## DATASET RECORDS:
»»

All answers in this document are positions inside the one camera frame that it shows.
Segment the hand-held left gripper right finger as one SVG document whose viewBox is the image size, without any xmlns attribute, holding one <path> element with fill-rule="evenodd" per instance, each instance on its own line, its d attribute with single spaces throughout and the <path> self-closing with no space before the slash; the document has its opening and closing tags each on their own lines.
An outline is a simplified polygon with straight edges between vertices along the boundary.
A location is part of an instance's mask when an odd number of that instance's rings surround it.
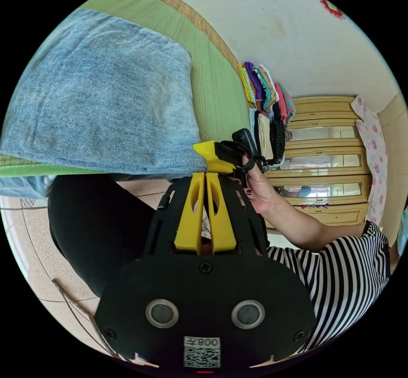
<svg viewBox="0 0 408 378">
<path fill-rule="evenodd" d="M 206 185 L 212 254 L 233 251 L 236 247 L 236 239 L 218 174 L 208 172 Z"/>
</svg>

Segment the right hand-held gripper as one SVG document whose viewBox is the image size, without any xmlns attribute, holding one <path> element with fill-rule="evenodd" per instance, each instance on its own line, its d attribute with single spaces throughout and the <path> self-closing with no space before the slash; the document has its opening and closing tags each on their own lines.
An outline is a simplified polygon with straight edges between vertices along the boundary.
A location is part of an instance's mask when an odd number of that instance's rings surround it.
<svg viewBox="0 0 408 378">
<path fill-rule="evenodd" d="M 230 174 L 238 179 L 243 187 L 247 186 L 247 173 L 257 166 L 261 173 L 266 172 L 266 160 L 259 154 L 255 144 L 235 141 L 207 141 L 193 145 L 194 151 L 207 163 L 207 171 Z"/>
</svg>

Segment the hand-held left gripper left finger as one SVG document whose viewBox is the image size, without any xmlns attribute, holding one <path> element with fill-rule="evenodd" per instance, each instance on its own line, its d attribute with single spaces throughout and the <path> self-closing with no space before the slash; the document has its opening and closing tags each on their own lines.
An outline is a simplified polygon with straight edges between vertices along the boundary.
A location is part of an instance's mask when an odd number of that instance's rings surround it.
<svg viewBox="0 0 408 378">
<path fill-rule="evenodd" d="M 175 248 L 179 251 L 200 253 L 204 189 L 205 173 L 194 173 L 190 179 L 174 241 Z"/>
</svg>

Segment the person's right hand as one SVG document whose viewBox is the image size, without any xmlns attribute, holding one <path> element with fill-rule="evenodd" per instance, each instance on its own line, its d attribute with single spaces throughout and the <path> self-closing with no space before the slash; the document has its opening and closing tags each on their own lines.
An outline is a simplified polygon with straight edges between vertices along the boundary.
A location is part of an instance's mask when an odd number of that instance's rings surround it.
<svg viewBox="0 0 408 378">
<path fill-rule="evenodd" d="M 262 174 L 257 164 L 245 173 L 245 193 L 256 213 L 265 216 L 273 206 L 279 194 Z"/>
</svg>

««

## EXERCISE DETAILS:
Repeat the records above verbatim, with no pictures in the result.

## TASK RESPONSE:
All answers in this document are positions inside the one camera frame that it shows.
Segment the hand-held left gripper right finger as one SVG document whose viewBox is the image size, without any xmlns attribute, holding one <path> element with fill-rule="evenodd" per instance, each instance on its own line, its d attribute with single spaces throughout and the <path> self-closing with no space before the slash; the document has its opening and closing tags each on their own lines.
An outline is a simplified polygon with straight edges between vertices along the boundary.
A location is part of an instance's mask when an odd number of that instance's rings surround it.
<svg viewBox="0 0 408 378">
<path fill-rule="evenodd" d="M 206 185 L 212 254 L 233 251 L 236 247 L 236 239 L 218 174 L 208 172 Z"/>
</svg>

Segment the right hand-held gripper as one SVG document whose viewBox is the image size, without any xmlns attribute, holding one <path> element with fill-rule="evenodd" per instance, each instance on its own line, its d attribute with single spaces throughout and the <path> self-closing with no space before the slash; the document has its opening and closing tags each on their own lines.
An outline is a simplified polygon with straight edges between vertices along the boundary.
A location is part of an instance's mask when an odd number of that instance's rings surround it.
<svg viewBox="0 0 408 378">
<path fill-rule="evenodd" d="M 230 174 L 238 179 L 243 187 L 247 186 L 247 173 L 257 166 L 261 173 L 266 172 L 266 160 L 259 154 L 255 144 L 235 141 L 207 141 L 193 145 L 194 151 L 207 163 L 207 171 Z"/>
</svg>

Segment the hand-held left gripper left finger as one SVG document whose viewBox is the image size, without any xmlns attribute, holding one <path> element with fill-rule="evenodd" per instance, each instance on its own line, its d attribute with single spaces throughout and the <path> self-closing with no space before the slash; the document has its opening and closing tags each on their own lines.
An outline is a simplified polygon with straight edges between vertices along the boundary.
A location is part of an instance's mask when an odd number of that instance's rings surround it.
<svg viewBox="0 0 408 378">
<path fill-rule="evenodd" d="M 175 248 L 179 251 L 200 253 L 204 189 L 205 173 L 194 173 L 190 179 L 174 241 Z"/>
</svg>

Segment the person's right hand as one SVG document whose viewBox is the image size, without any xmlns attribute, holding one <path> element with fill-rule="evenodd" per instance, each instance on its own line, its d attribute with single spaces throughout and the <path> self-closing with no space before the slash; the document has its opening and closing tags each on their own lines.
An outline is a simplified polygon with straight edges between vertices along the boundary.
A location is part of an instance's mask when an odd number of that instance's rings surround it.
<svg viewBox="0 0 408 378">
<path fill-rule="evenodd" d="M 262 174 L 257 164 L 245 173 L 245 193 L 256 213 L 265 216 L 273 206 L 279 194 Z"/>
</svg>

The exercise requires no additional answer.